通路の幅、高低差、空気の流れ。ゴブリンと遭遇した位置には赤い印。防音罠には黒い印。
「ここです」
完成した地図の左端を指す。
「排気口の先に、地上の水路が通っています。地図上では離れて見えますけど、高低差を合わせると壁一枚です」
俺は農業用水の図面と重ねた。
確かに、巣の上を細い水路が走っている。
「水を流し込むのか?」
リゼの問いに、首を横に振る。
「子どものゴブリンがいる。溺れさせる必要はない。湿った煙を入れて、出口を限定する」
ゴブリンは煙を嫌う。ただの煙では排気口から逃げるが、水蒸気を混ぜれば低い位置にたまり、巣の奥から広場へ追い出せる。
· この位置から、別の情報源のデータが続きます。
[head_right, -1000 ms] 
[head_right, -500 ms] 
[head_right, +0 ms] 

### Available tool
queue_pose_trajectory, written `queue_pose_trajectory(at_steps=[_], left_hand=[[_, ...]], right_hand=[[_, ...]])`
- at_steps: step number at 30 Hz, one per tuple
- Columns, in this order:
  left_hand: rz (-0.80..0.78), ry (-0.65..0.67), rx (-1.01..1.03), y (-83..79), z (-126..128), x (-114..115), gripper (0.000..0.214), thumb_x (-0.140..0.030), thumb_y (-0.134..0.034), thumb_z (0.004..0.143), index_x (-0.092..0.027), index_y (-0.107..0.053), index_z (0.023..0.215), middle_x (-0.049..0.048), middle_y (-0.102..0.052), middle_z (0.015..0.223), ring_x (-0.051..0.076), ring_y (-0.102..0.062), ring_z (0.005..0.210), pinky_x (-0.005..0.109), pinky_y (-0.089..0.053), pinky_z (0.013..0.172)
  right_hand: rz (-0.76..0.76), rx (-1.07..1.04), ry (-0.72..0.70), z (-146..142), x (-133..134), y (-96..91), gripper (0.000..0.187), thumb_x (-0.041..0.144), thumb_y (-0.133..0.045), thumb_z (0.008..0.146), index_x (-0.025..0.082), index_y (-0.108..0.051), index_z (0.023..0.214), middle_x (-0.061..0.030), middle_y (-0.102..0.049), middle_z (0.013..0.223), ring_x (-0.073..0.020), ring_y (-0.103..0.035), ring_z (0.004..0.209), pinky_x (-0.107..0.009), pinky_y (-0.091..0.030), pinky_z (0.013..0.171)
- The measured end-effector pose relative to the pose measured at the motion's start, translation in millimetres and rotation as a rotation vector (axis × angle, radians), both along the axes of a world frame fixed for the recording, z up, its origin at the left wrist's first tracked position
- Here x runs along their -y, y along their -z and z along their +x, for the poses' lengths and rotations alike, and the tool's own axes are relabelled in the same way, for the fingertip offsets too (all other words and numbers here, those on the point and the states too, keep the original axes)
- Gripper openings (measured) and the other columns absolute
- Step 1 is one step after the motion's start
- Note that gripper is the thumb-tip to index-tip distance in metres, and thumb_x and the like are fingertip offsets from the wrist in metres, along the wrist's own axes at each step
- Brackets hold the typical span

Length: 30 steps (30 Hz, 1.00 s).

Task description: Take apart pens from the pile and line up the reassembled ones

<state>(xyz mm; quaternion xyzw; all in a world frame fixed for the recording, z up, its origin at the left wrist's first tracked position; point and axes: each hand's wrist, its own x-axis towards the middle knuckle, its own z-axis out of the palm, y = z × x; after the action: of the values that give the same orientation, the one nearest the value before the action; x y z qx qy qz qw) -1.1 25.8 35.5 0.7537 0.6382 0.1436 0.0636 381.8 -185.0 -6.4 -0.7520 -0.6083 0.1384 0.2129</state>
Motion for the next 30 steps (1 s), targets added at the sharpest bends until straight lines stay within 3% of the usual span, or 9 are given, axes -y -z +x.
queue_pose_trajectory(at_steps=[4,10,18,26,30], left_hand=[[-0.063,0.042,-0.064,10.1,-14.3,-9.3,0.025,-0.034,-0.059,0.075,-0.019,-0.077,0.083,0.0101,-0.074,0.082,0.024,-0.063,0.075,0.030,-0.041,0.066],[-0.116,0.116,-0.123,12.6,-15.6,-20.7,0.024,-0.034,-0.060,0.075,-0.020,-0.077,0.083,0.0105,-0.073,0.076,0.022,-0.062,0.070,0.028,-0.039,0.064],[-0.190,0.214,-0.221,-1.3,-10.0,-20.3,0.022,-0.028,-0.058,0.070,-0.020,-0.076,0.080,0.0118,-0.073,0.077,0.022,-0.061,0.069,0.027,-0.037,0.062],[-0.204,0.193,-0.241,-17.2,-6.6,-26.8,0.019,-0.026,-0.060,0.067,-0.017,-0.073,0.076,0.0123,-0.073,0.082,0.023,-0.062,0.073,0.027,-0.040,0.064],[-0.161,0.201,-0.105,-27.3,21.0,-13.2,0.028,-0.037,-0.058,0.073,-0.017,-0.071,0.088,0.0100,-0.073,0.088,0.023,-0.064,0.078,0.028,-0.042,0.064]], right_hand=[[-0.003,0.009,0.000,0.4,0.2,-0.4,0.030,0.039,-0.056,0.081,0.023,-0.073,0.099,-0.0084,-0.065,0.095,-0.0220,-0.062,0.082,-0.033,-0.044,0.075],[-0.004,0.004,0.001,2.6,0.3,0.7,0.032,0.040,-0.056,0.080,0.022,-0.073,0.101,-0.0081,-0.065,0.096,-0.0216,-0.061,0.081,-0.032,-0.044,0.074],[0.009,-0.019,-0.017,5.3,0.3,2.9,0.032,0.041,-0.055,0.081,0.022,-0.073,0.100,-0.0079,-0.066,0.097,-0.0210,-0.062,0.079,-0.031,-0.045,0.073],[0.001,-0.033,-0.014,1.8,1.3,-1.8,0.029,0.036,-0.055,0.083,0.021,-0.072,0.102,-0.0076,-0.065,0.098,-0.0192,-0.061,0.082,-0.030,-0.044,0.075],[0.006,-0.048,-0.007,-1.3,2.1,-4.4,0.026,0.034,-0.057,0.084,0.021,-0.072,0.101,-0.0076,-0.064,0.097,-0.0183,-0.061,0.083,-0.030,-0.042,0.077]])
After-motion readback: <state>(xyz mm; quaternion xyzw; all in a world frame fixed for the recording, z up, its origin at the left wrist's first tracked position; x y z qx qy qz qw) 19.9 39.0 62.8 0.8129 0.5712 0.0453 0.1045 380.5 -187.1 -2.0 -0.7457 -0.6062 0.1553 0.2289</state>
「広場で首領だけを倒し、残りは北の空洞へ逃がす。畑側の通路はリゼが塞ぐ」
「やれます」
「ティナは後方。俺とフィンは煙と帰還点の管理だ」
フィンが不安そうに地図を見た。
「僕、また入るんですね」
「嫌なら地上で煙の調整を頼む」
「いえ……行きます。一度目よりは、道を知ってるから」
その言葉が、俺にはうれしかった。
地図は敵を倒してくれない。
でも、未知を既知に変える。昨日は暗闇だった場所が、今日は選択肢のある道になる。
翌朝、俺たちは水樽、湿らせた藁、送風用の革袋を荷車へ積んだ。
農夫が眉をひそめる。
「討伐に行く荷物には見えんな」
「料理に行くわけでもない」
ティナがくすりと笑い、リゼも口元を緩める。
入口に帰還点を設置し、全員の救助札を確認した。
「撤退条件を復唱」
俺が言う。
リゼが答えた。
「煙が逆流した場合」
「フィンが続けられないと判断した場合」
「負傷者が二名出た場合」
ティナが最後に続ける。
「ユアンさんを含む誰か一人でも、帰還不能になる危険が出た場合」
俺自身も対象に入っている。
リゼが念を押すようにこちらを見る。